Understanding and modelling biotic interactions and their dynamics are prerequisite for predicting community and biodiversity response to climate change and, thus, for designing strategies and policies to halt the loss of biodiversity and associated ecosystem services. We propose to investigate uncertainties in biodiversity response to climate change by improving and integrating existing approaches for modelling biotic interactions in large-scale multispecies assemblages, taking into account reciprocal effects between species and their abiotic and biotic environment as well as variations in biotic interactions across space and time, and considering macroecological constraints on species assemblages. Using a hierarchical Bayesian approach, we will implement algorithms for describing biotic interactions based on simple qualitative links between species or functional groups, on quantitative interaction coefficients, and on interaction currencies, for example a common resource, that may mediate interactions. Algorithms will be benchmarked using species assemblage data on birds, butterflies and plants, mainly from Switzerland but also from other parts of Europe. Effects of different interaction mechanisms and data limitations on model performance will be tested using data from simulated communities. We will further assess the magnitude of variation in biotic associations throughout species’ environmental niches and geographic ranges. In a multi-scale approach, our multispecies interaction models will be combined with macroecological models to predict species richness and species compositions for an ensemble of climate change scenarios.
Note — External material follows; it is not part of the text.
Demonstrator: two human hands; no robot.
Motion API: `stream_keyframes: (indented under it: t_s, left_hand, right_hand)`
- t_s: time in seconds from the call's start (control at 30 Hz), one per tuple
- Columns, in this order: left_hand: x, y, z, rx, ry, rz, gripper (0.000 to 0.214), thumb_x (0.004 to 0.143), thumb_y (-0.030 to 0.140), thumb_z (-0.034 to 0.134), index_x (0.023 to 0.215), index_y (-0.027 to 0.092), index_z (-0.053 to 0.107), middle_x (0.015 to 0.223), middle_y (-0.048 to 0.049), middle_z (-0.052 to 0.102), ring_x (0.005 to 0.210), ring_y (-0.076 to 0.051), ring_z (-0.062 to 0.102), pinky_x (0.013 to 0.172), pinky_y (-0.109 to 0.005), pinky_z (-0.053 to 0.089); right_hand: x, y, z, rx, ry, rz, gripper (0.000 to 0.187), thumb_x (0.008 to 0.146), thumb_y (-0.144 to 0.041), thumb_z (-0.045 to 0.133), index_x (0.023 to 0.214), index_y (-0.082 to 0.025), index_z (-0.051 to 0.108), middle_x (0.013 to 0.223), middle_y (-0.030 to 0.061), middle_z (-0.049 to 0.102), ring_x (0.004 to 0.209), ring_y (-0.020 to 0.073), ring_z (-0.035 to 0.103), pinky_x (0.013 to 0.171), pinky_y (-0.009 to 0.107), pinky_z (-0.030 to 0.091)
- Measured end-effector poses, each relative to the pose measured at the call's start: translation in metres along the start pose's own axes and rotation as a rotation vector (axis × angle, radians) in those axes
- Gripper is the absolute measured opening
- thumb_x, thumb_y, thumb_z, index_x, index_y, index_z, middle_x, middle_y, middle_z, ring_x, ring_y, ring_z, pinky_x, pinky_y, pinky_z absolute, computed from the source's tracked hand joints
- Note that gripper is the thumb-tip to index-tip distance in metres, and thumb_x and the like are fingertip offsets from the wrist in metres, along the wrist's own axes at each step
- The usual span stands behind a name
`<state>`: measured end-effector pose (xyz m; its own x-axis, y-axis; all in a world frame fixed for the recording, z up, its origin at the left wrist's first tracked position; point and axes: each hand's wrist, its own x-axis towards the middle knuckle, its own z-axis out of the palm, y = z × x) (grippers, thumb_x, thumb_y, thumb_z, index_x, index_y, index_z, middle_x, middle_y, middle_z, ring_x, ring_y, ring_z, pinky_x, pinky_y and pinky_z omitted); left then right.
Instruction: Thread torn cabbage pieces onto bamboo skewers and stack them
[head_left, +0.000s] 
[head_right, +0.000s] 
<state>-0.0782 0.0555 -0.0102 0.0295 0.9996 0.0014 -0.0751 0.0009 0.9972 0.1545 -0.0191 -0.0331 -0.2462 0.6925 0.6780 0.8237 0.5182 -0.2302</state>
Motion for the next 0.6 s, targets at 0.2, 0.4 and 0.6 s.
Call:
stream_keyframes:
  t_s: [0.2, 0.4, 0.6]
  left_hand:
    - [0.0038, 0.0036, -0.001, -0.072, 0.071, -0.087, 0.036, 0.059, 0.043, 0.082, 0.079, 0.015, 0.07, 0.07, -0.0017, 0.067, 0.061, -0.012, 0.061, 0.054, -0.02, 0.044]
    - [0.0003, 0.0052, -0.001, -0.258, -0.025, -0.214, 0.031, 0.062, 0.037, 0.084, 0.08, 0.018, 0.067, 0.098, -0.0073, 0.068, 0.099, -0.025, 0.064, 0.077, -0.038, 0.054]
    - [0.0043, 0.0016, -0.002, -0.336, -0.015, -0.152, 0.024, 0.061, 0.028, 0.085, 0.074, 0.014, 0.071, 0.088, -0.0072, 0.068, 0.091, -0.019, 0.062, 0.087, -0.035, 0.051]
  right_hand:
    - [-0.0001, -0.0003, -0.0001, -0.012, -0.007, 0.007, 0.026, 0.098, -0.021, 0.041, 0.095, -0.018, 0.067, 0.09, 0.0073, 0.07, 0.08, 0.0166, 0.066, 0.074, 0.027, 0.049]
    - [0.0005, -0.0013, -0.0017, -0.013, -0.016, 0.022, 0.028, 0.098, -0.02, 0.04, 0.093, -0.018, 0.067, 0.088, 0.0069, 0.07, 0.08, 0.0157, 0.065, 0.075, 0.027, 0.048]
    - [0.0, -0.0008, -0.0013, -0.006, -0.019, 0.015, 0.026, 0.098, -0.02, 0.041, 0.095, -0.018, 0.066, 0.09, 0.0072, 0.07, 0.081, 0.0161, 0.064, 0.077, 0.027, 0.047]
By combining extensive empirical and theoretical analyses as well as expertise and datasets of researchers from four European countries, the proposed research is at the cutting edge, will provide theoretical and conceptual advancements in biodiversity science, and will help operationalizing community predictions under climate change.

Fields of science (EuroSciVoc)

CORDIS classifies projects with EuroSciVoc, a multilingual taxonomy of fields of science, through a semi-automatic process based on NLP techniques. See: https://op.europa.eu/en/web/eu-vocabularies/euroscivoc.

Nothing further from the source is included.